If you’re preparing to take the Foreign Service Officers Test (FSOT), you’d probably like to know what questions are going to be on it. So would a lot of people. Unfortunately, the actual questions are known only to a few people in the State Department and at ACT, the company that administers the test. They can’t tell you in advance what those questions are going to be because that would be cheating.

However, the Foreign Service has been willing to share information about the subject areas that will be covered and the types of questions that will be asked. So on this page we’ll show you what subjects you should be looking into if you’re preparing for a career as a Foreign Service Officer.

The test is broken into four sections. They are:

  • Job Knowledge Test. This part of the test will evaluate the range of relevant knowledge that you can bring to the exam. We’ll talk some more about what that range will include in a moment, but for now we’ll just say that it’s a pretty eclectic and diverse mix of information.
  • English Expression and Usage Test. This part of the test determines how well you know your own language. Knowing foreign languages doesn’t hurt in the Foreign Service, but it’s English that they want you to know best, so this section will test your knowledge of English grammar, usage, spelling and punctuation. It will also evaluate your ability to compose written reports and edit the work of others.
  • Biographic Information. This is where you get to describe your own experience — jobs you’ve had, courses you’ve taken, and any life experiences that may make you better at this line of work.
  • Essay. In this section, you’ll get to write one or two essays on the test computer about assigned topics. The testers want to know not only how well you write but how good you are at developing ideas and expressing yourself clearly. Note that your opinion on the assigned topic doesn’t count either toward or against your score, but how well you write about it does.

Earlier we promised that we’d mention what subjects would come up in the job knowledge portion of the test. Here’s a list supplied by the Foreign Service itself:

  • Communication. How good are you at communicating ideas to other people? Are you an effective public speaker? How much do you know about the media and other common sources of information?
  • Computers.
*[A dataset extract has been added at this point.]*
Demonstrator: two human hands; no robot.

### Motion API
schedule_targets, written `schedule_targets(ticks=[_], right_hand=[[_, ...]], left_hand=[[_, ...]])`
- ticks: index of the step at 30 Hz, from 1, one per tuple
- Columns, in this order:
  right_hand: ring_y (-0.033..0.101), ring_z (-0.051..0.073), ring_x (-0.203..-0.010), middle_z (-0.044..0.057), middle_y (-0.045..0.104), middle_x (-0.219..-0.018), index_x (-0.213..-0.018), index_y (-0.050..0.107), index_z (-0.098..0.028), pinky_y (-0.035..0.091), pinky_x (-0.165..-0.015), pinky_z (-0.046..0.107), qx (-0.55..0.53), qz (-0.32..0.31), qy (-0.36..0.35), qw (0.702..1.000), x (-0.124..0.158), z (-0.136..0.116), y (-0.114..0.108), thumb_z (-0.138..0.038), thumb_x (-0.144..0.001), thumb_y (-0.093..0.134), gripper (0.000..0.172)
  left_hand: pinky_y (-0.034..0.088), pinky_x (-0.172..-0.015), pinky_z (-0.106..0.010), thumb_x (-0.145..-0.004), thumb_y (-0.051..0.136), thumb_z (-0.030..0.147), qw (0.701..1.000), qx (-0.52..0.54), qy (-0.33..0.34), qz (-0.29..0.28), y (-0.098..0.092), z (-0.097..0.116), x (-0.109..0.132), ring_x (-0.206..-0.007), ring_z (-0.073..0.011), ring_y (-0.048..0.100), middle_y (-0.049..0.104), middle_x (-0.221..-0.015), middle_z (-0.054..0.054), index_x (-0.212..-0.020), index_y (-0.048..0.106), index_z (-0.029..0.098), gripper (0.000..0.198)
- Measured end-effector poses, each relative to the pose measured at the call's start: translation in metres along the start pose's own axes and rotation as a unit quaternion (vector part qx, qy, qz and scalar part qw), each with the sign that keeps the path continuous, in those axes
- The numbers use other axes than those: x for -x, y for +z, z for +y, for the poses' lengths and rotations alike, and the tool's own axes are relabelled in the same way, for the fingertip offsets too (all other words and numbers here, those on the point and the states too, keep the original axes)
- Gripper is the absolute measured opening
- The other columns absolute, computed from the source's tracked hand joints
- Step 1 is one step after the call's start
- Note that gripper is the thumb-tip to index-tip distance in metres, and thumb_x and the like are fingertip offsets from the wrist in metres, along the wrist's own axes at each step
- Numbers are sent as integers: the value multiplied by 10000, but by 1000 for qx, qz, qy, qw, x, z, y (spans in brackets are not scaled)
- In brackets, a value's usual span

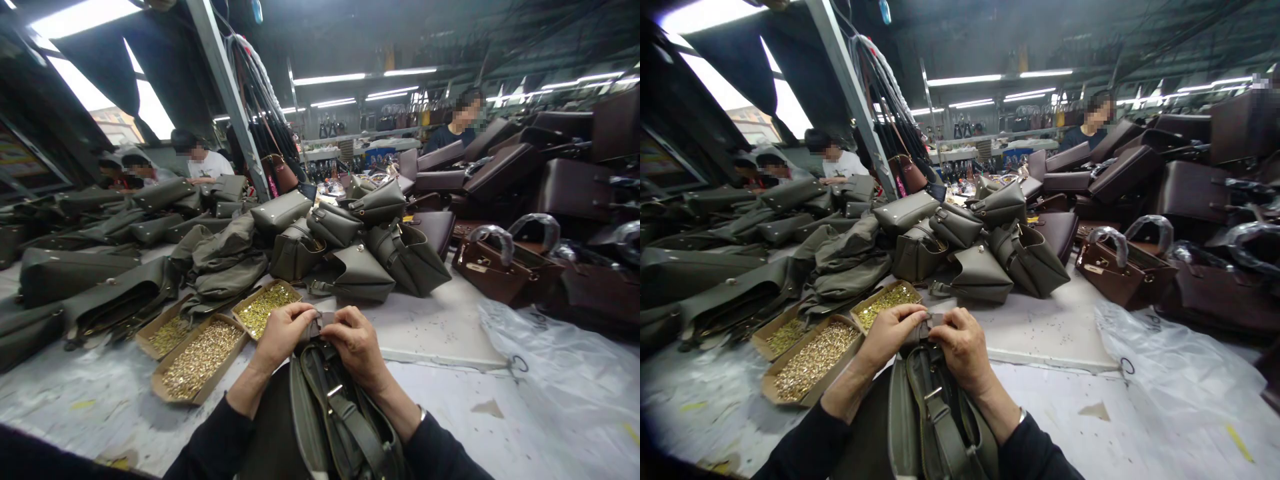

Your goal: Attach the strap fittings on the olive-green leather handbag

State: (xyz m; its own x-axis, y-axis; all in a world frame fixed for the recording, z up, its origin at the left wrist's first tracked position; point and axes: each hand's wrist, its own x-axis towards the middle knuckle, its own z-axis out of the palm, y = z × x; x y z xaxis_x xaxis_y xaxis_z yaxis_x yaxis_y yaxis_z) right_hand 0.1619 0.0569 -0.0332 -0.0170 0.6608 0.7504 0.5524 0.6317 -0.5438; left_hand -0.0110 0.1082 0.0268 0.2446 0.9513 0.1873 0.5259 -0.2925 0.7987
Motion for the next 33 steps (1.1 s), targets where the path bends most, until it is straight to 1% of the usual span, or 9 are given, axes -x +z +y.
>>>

Do you know how to perform basic computer operations? You don’t have to know how to program one, but you should know something about standard computer applications, such as word processors, databases and spreadsheets. You must be able to use email.
  • Economics. What do you know about basic principles of economics? Do you have a general understanding of economic issues and how the U.S. economic system functions?
  • Management. What sort of management skills do you have? Do you understand basic principles of managements, supervisory techniques, human psychology in general? Do you know how to lead people and motivate them? Do you understand equal employment practices?
  • Mathematics and Statistics. Do you understand basic math and statistics? At this point, the test may require you to perform calculations.
  • United States Government. Do you have a general understanding of how the U.S. government works and how it is structured? What do you know about the Constitution of the United States, including both its contents and history? Do you know the role of Congress in foreign affairs? Do you know how policy is formulated?
  • United States Society and Culture. How much do you know about the culture of your own country, including its history and institutions, major political movements of the past, national customs, social issues and how all of these things affect U.S. foreign policy?
  • World History and Geography. What do you know about the world as a whole — its history, its politics, its geography — and the role of the U.S. within that world?